WHAT TO WORK ON: Below is a block of entries; repeat exactly the lines starting at the line that contains "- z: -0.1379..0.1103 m" and ending at the line that contains "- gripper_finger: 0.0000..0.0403", both included.

EXCERPTED RECORDS:
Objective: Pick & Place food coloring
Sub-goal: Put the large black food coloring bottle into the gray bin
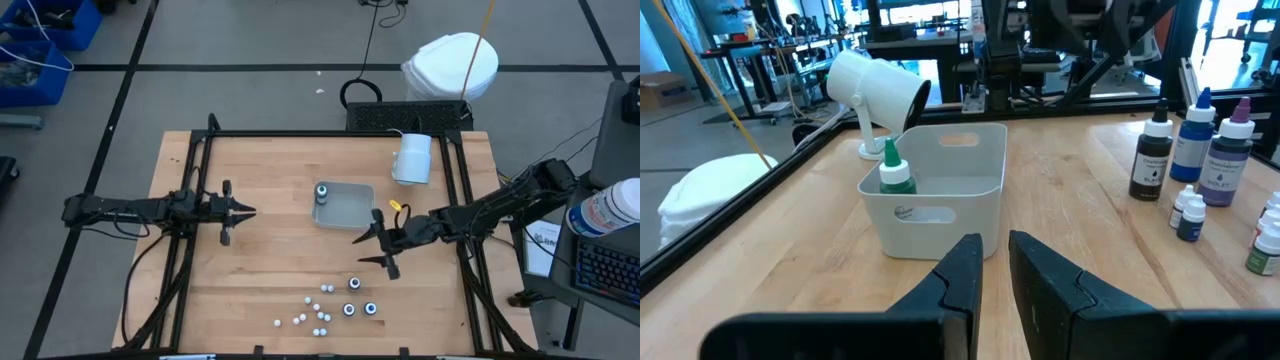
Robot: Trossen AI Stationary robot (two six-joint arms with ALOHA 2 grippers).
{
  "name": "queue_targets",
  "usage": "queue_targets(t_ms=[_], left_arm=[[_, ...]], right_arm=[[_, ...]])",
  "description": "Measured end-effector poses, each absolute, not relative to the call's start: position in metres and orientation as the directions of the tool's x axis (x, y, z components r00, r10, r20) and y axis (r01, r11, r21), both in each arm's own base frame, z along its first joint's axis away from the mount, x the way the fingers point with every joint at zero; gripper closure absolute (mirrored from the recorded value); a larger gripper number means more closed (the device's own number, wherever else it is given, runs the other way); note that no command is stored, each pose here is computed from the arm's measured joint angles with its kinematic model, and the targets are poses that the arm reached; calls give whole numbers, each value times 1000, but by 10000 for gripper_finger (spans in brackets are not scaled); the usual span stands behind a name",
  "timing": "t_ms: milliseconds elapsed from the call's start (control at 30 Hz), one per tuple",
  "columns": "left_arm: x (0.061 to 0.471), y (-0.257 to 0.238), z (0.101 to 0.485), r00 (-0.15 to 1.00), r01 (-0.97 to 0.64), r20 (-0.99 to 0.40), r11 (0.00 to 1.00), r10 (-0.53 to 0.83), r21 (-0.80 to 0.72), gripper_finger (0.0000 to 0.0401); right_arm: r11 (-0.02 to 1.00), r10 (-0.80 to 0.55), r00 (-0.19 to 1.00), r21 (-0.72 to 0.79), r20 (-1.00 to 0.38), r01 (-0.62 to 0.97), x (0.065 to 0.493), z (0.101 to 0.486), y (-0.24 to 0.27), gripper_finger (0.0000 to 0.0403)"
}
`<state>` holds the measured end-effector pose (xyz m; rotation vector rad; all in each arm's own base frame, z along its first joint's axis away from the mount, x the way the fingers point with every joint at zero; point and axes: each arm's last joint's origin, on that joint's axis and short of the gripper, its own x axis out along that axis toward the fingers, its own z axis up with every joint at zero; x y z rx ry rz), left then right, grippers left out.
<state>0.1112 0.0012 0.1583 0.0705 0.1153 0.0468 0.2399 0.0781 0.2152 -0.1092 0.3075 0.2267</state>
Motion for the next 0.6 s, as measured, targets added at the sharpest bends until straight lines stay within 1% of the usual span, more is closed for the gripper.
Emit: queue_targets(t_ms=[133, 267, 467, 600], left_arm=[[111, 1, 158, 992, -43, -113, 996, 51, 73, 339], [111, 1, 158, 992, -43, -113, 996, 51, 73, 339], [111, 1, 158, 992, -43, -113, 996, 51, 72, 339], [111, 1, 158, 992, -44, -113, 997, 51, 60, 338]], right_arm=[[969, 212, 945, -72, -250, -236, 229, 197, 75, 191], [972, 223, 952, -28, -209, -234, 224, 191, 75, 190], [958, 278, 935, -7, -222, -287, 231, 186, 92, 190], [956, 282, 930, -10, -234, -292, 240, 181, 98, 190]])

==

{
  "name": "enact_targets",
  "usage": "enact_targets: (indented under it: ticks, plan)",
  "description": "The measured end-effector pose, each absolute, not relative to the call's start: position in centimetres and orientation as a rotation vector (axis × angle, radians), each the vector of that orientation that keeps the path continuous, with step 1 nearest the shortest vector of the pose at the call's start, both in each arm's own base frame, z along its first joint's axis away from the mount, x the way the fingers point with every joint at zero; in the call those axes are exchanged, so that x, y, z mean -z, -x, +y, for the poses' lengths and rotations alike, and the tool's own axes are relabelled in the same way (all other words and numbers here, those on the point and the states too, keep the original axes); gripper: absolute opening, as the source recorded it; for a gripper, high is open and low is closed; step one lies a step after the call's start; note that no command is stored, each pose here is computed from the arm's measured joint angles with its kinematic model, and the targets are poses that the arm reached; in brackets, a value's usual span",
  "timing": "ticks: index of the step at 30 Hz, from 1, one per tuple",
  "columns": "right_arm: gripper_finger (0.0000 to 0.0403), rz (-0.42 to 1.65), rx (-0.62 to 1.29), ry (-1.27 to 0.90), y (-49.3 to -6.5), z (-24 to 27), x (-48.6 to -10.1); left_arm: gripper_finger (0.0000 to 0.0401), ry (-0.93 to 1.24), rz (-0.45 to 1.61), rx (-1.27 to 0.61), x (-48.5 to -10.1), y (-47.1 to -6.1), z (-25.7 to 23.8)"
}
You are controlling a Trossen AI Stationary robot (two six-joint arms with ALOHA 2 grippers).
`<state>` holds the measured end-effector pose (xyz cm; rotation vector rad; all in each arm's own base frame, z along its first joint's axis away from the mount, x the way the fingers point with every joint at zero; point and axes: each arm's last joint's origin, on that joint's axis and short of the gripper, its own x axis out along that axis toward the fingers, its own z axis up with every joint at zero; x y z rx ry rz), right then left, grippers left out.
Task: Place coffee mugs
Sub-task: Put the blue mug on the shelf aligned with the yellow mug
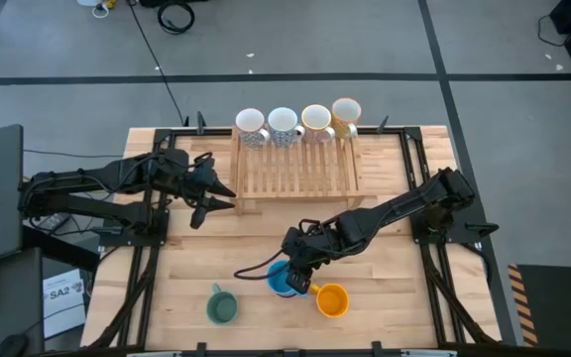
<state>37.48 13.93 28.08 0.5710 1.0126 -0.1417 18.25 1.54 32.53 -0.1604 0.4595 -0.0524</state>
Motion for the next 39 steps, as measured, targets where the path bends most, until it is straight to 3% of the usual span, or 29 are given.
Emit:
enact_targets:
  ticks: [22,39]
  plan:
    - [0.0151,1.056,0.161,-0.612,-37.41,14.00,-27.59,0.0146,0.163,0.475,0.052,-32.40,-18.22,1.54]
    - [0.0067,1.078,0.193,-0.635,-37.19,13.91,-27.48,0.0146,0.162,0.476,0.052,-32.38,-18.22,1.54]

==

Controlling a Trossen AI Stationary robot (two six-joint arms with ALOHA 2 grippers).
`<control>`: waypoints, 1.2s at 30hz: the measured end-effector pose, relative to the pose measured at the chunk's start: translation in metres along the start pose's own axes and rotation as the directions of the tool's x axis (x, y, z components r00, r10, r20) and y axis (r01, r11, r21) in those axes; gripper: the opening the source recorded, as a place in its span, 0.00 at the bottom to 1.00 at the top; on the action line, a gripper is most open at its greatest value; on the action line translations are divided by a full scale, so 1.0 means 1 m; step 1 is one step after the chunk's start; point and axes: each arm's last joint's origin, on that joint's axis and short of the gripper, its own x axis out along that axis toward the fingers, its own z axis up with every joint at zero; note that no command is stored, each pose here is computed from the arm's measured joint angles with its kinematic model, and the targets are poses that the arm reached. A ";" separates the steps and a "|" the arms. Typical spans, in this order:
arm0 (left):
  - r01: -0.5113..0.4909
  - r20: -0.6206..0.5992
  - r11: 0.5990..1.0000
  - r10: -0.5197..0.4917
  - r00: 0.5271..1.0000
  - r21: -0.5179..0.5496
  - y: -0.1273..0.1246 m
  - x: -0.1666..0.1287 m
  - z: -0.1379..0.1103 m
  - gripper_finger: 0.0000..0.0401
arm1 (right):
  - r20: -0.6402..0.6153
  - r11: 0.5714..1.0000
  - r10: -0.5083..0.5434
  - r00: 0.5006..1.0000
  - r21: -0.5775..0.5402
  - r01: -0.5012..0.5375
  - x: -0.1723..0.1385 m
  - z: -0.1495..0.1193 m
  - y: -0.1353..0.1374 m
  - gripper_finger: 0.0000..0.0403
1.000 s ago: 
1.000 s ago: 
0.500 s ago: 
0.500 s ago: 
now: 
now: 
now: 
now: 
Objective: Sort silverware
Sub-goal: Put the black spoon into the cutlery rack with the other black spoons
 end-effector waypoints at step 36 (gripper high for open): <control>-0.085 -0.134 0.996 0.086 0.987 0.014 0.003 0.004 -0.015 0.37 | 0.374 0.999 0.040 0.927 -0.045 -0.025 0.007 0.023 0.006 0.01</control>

OUTPUT:
  - z: -0.1379..0.1103 m
  - gripper_finger: 0.0000..0.0401
arm1 (right):
  - r20: -0.6402..0.6153
  - r11: 0.5714..1.0000
  - r10: -0.5083..0.5434
  - r00: 0.5006..1.0000
  - r21: -0.5775..0.5402
  - r01: -0.5012..0.5375
  - x: -0.1723..0.1385 m
  - z: -0.1495..0.1193 m
  - y: -0.1353..0.1374 m
  - gripper_finger: 0.0000..0.0403

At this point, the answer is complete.